Recorded data:

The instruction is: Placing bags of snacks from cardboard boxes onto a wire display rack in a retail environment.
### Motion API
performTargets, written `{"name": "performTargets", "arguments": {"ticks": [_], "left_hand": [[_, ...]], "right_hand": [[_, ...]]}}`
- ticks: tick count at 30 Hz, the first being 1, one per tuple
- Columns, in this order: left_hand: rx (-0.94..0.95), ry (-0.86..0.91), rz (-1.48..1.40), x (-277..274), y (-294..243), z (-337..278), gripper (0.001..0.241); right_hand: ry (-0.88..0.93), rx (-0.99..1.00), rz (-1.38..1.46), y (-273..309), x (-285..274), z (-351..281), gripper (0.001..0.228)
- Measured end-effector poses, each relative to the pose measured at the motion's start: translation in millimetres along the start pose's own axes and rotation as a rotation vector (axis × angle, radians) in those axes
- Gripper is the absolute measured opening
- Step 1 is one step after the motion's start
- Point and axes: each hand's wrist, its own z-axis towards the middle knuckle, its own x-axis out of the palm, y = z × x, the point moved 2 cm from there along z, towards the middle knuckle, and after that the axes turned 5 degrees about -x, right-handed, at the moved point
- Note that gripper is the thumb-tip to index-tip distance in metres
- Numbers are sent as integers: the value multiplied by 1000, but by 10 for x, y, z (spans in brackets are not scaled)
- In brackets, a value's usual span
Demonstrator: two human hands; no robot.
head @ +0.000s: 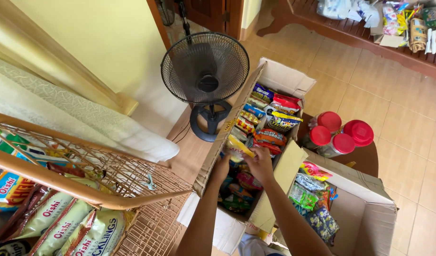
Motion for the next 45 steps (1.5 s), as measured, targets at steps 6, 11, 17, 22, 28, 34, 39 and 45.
{"name": "performTargets", "arguments": {"ticks": [6, 11, 17, 22, 28, 34, 39, 45], "left_hand": [[272, 98, -111, -108, -674, -526, 71], [40, 311, -263, -30, -898, -789, 46], [95, 238, -255, 14, -1091, -999, 40], [82, 171, -325, -77, -1119, -1102, 41], [175, 129, -274, -253, -1228, -1304, 36], [177, -103, -245, -345, -1017, -1492, 39], [140, -236, -415, -707, -990, -1899, 38], [189, -436, -278, -1329, -771, -2430, 47]], "right_hand": [[158, 449, 1203, 1, -334, -117, 28], [173, 527, 1253, 367, -544, -153, 25], [95, 469, 1268, 416, -547, -240, 27], [30, 362, 1081, 401, -535, -361, 30], [62, 185, 1006, 642, -603, -477, 31], [71, 195, 983, 705, -377, -667, 37], [152, 169, 1027, 1272, -379, -1012, 38], [270, 198, 1022, 1672, -106, -1569, 39]]}}
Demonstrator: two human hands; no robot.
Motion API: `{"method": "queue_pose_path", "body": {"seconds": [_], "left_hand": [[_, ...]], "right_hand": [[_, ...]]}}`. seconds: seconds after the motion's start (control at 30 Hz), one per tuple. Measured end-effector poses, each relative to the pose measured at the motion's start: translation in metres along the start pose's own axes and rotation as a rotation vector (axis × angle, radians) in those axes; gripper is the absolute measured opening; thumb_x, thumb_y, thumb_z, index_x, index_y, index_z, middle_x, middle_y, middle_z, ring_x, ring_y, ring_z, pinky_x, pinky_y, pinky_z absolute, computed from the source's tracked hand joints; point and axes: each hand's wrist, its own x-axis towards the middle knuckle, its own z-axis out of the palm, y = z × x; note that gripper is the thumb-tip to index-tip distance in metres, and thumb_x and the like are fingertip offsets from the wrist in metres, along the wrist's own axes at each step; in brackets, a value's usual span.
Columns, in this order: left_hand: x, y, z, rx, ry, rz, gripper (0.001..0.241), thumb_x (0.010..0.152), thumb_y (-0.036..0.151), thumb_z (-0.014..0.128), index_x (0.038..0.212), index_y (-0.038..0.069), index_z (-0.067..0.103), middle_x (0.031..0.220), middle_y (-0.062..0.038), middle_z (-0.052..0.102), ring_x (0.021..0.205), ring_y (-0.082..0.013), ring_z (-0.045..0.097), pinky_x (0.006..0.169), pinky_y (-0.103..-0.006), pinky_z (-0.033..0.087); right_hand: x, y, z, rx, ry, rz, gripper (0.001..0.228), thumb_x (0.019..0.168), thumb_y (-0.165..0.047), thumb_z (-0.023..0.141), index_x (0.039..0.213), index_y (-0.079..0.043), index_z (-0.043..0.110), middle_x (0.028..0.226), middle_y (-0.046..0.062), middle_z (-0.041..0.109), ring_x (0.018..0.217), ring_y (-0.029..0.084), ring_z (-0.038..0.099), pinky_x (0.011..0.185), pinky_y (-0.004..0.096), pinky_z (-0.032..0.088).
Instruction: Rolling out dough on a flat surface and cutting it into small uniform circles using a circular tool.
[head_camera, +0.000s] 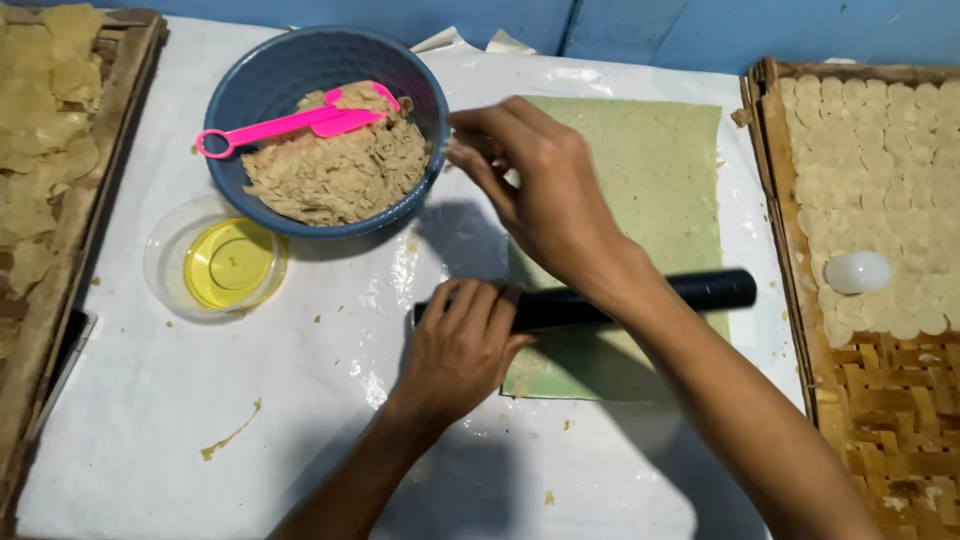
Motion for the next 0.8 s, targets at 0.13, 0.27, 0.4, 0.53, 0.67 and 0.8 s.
{"method": "queue_pose_path", "body": {"seconds": [0.13, 0.27, 0.4, 0.53, 0.67, 0.8], "left_hand": [[0.006, -0.010, -0.012, 0.031, 0.060, -0.150, 0.052, 0.087, 0.028, 0.079, 0.124, -0.004, 0.063, 0.113, -0.016, 0.067, 0.101, -0.0274, 0.063, 0.098, -0.0448, 0.047], [0.003, -0.019, -0.007, 0.070, 0.188, -0.230, 0.048, 0.093, 0.035, 0.075, 0.121, -0.004, 0.066, 0.104, -0.015, 0.066, 0.094, -0.0298, 0.064, 0.086, -0.0423, 0.050], [0.002, -0.020, 0.000, 0.058, 0.238, -0.212, 0.048, 0.097, 0.038, 0.072, 0.122, -0.003, 0.066, 0.100, -0.015, 0.063, 0.094, -0.0321, 0.063, 0.083, -0.0427, 0.051], [0.002, -0.016, 0.001, 0.072, 0.227, -0.190, 0.049, 0.098, 0.041, 0.069, 0.122, -0.002, 0.067, 0.099, -0.015, 0.063, 0.094, -0.0313, 0.064, 0.083, -0.0412, 0.050], [0.006, -0.008, -0.009, 0.003, 0.126, -0.248, 0.047, 0.091, 0.031, 0.077, 0.120, -0.004, 0.065, 0.108, -0.015, 0.069, 0.094, -0.0269, 0.062, 0.086, -0.0404, 0.048], [0.007, -0.005, -0.010, -0.013, 0.134, -0.241, 0.047, 0.091, 0.031, 0.077, 0.121, -0.004, 0.065, 0.108, -0.014, 0.068, 0.093, -0.0269, 0.062, 0.086, -0.0400, 0.047]], "right_hand": [[-0.067, -0.016, -0.051, -0.022, -0.036, 0.159, 0.024, 0.095, 0.003, 0.070, 0.119, 0.008, 0.069, 0.107, 0.019, 0.072, 0.082, 0.021, 0.067, 0.072, 0.028, 0.059], [-0.157, 0.003, -0.047, 0.074, -0.083, 0.493, 0.020, 0.089, -0.002, 0.070, 0.109, -0.004, 0.075, 0.105, 0.014, 0.076, 0.088, 0.027, 0.075, 0.077, 0.034, 0.064], [-0.202, 0.009, -0.024, 0.124, -0.210, 0.647, 0.018, 0.087, -0.004, 0.072, 0.105, -0.005, 0.075, 0.100, 0.013, 0.080, 0.091, 0.034, 0.078, 0.078, 0.044, 0.062], [-0.194, 0.000, -0.023, -0.008, -0.206, 0.511, 0.013, 0.088, -0.005, 0.072, 0.099, -0.007, 0.078, 0.097, 0.011, 0.079, 0.093, 0.031, 0.076, 0.077, 0.040, 0.061], [-0.198, 0.001, -0.023, -0.184, -0.296, 0.429, 0.020, 0.084, -0.019, 0.076, 0.101, -0.010, 0.080, 0.110, 0.007, 0.072, 0.094, 0.020, 0.065, 0.077, 0.032, 0.060], [-0.197, 0.001, -0.020, -0.170, -0.307, 0.407, 0.017, 0.082, -0.009, 0.074, 0.099, -0.007, 0.075, 0.104, 0.003, 0.078, 0.087, 0.017, 0.070, 0.077, 0.030, 0.062]]}}
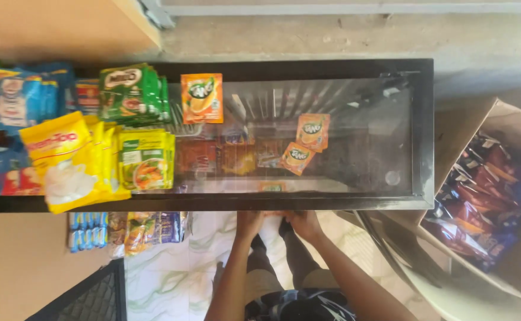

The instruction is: Arranging various beverage and food packets on a shelf and inside a glass-top display case.

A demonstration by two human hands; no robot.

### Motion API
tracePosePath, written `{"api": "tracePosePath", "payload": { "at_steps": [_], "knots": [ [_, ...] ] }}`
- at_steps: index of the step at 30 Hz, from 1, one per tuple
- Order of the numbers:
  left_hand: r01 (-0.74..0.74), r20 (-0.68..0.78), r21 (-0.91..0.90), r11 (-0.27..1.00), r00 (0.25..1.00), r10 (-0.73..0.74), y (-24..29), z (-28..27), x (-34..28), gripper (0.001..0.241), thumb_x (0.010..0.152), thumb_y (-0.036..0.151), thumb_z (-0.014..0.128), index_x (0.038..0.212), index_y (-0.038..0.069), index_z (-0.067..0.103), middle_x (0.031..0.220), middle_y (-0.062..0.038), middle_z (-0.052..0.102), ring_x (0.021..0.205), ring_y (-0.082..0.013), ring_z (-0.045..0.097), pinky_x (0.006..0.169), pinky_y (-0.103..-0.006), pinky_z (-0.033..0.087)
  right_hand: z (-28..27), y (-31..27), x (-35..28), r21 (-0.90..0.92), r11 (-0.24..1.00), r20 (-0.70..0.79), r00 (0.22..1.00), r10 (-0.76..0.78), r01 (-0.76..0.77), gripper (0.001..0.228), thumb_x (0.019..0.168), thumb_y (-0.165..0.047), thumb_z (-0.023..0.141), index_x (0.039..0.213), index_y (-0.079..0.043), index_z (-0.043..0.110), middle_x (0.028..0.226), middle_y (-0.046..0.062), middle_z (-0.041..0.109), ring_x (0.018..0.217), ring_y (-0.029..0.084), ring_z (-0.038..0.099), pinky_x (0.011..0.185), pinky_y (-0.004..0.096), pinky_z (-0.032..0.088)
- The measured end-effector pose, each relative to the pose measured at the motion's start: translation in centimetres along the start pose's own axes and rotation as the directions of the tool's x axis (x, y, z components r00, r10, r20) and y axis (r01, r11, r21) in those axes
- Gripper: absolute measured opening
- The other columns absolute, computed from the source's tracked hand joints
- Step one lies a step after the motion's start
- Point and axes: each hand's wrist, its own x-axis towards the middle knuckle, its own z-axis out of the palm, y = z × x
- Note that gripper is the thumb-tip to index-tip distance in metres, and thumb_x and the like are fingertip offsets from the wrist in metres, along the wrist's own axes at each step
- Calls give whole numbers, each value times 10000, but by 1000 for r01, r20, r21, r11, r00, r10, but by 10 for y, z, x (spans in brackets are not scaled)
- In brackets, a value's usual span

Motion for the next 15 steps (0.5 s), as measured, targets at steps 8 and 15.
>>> {"api": "tracePosePath", "payload": {
  "at_steps": [8,15],
  "knots": [
    [294,98,-251,922,956,-278,75,-133,-90,361,1010,379,590,1005,25,660,808,-99,691,738,-194,651,697,-345,507,57,-127,-74,-51,969,219,944,247,-242,339,929,-205,697,1183,-2,600,883,54,723,735,116,653,623,282,518],
    [173,44,-586,792,982,-182,176,-253,-116,288,958,308,647,1059,40,671,772,-32,681,672,-102,611,609,-294,514,110,-247,-115,-117,993,220,975,2,25,297,1024,-245,642,1125,32,666,865,114,757,737,145,657,667,283,530]
  ]
}}
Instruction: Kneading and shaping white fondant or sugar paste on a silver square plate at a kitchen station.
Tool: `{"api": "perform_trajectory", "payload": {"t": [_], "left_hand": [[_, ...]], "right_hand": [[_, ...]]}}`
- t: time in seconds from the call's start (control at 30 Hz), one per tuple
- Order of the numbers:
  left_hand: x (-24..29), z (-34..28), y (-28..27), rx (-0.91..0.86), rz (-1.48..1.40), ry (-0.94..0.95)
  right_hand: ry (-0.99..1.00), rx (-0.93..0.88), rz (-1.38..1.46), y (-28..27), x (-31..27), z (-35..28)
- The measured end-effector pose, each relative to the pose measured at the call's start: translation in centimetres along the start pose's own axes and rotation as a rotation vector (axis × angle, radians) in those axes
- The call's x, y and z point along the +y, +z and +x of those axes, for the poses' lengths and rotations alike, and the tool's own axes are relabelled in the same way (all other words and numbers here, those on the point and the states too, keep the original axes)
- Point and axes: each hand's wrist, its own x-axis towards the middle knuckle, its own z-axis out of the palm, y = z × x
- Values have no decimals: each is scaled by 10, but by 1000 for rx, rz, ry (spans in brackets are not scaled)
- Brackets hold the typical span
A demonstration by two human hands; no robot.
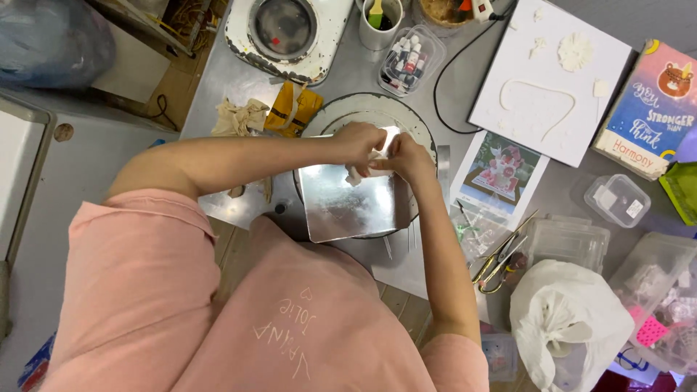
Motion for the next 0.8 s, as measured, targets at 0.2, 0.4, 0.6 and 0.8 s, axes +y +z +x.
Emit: {"api": "perform_trajectory", "payload": {"t": [0.2, 0.4, 0.6, 0.8], "left_hand": [[-9, 3, 19, 133, -110, 134], [-1, -13, 16, 218, -41, 91], [-29, -10, 40, 303, 187, 301], [-12, -35, 23, 326, 132, 733]], "right_hand": [[-72, -27, -118, 1, -5, 18], [-149, -46, -141, 4, -2, 32], [-41, 200, -186, 10, -19, -21], [-389, 411, 917, 60, 53, -42]]}}
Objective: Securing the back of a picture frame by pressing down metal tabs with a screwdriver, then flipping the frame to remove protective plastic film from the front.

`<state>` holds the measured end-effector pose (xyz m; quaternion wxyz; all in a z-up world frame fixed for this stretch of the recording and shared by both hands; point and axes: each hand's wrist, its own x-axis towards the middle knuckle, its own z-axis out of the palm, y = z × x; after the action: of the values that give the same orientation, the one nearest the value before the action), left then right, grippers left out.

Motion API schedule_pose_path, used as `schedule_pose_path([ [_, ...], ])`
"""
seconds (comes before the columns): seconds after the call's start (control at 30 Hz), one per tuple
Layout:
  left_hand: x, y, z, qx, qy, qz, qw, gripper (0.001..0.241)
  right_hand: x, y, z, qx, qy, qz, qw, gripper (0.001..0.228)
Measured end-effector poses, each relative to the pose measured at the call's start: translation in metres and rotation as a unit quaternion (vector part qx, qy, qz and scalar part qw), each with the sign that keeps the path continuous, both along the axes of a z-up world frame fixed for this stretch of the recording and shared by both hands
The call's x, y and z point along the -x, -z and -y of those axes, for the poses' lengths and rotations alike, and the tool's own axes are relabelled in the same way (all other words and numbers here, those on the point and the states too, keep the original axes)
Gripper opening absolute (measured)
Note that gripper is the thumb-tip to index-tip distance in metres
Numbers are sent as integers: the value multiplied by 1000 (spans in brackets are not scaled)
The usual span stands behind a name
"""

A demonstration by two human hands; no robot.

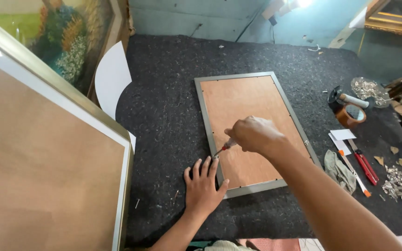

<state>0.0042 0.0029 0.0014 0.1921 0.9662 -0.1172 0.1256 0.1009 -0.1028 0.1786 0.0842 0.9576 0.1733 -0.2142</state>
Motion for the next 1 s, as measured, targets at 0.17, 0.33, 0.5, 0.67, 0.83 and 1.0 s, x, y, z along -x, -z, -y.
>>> schedule_pose_path([
  [0.17, -1, -3, -1, -3, -4, 26, 1000, 60, 9, -9, -3, -16, 155, -48, 987, 55],
  [0.33, 1, -1, -2, -14, -5, 45, 999, 58, 28, -9, -4, -148, 168, -40, 974, 16],
  [0.5, 2, 1, -2, -15, 1, 26, 1000, 59, 25, 9, 26, -159, 135, -41, 977, 26],
  [0.67, -1, -1, -1, 2, 12, -8, 1000, 55, 29, 88, 83, 81, -260, 70, 960, 36],
  [0.83, 4, 0, 4, 5, -2, -26, 1000, 55, 97, 86, 102, -500, 507, -210, 671, 36],
  [1.0, -2, -17, 23, 21, -52, -242, 969, 59, 119, 103, 164, -650, 599, -171, 435, 33],
])
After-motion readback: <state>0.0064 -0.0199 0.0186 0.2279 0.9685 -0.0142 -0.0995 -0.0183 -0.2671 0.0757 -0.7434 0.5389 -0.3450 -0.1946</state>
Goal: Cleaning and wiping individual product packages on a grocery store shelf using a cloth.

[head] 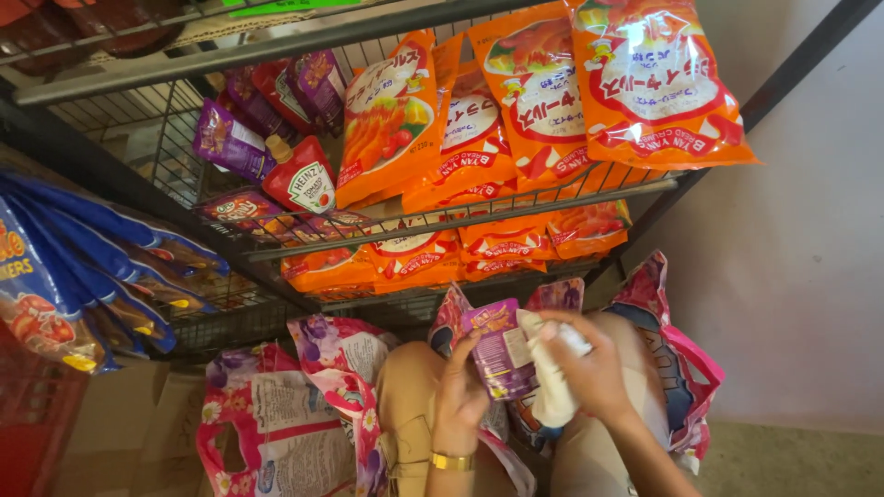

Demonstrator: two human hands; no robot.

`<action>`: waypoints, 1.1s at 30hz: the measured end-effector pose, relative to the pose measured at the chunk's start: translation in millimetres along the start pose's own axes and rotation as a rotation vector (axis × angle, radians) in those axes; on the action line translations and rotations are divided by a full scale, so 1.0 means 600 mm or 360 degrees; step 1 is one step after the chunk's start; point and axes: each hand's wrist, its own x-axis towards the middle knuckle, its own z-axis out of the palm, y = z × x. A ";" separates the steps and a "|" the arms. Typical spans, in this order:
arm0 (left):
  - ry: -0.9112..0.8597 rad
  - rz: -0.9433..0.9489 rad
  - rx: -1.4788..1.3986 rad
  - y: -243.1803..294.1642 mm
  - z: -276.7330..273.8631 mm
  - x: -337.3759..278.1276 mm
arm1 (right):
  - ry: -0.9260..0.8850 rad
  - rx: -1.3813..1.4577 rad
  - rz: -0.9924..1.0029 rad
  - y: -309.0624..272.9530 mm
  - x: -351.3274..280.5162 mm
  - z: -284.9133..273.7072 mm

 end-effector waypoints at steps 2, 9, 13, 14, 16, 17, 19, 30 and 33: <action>-0.0029 0.0052 0.0009 -0.018 0.000 0.001 | -0.0072 -0.0299 -0.0099 0.006 -0.005 0.012; -0.0138 -0.0027 -0.0005 -0.038 0.067 -0.036 | 0.0151 -0.0089 -0.0123 0.015 0.005 0.039; -0.0144 -0.0021 -0.0058 -0.084 -0.001 0.003 | 0.0125 -0.0103 -0.0135 0.009 0.006 0.044; -0.0135 -0.0043 -0.0060 -0.084 -0.004 0.005 | 0.0142 -0.0107 -0.0120 -0.005 -0.004 0.047; -0.0144 -0.0031 -0.0364 -0.079 -0.007 0.012 | -0.0011 -0.0622 -0.0775 -0.035 -0.018 0.055; -0.0139 -0.0038 -0.0369 -0.061 0.019 0.001 | -0.0008 -0.0628 -0.0767 -0.047 -0.019 0.051; -0.0239 -0.0149 -0.0331 -0.022 0.069 -0.022 | -0.0566 -0.1347 -0.1620 -0.070 -0.023 0.044; -0.0051 -0.0358 -0.0052 -0.017 0.053 -0.024 | -0.0753 -0.1506 -0.1772 -0.089 -0.004 0.046; -0.0126 -0.0339 -0.0033 -0.037 0.010 -0.006 | -0.0756 -0.1509 -0.1839 -0.076 0.019 0.038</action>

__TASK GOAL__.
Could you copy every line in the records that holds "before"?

__RESPONSE BELOW__.
`<state>` holds the measured end-effector pose (xyz m; quaternion wxyz; all in a z-up world frame fixed for this stretch of the recording and shared by both hands; point and axes: each hand's wrist, its own x-axis towards the middle knuckle, its own z-axis out of the palm, y = z × x; after the action: of the values that give the same orientation, the one nearest the value before the action), left then right, grippers left out.
seconds (comes before the columns): seconds after the call's start (control at 30 Hz), one per tuple

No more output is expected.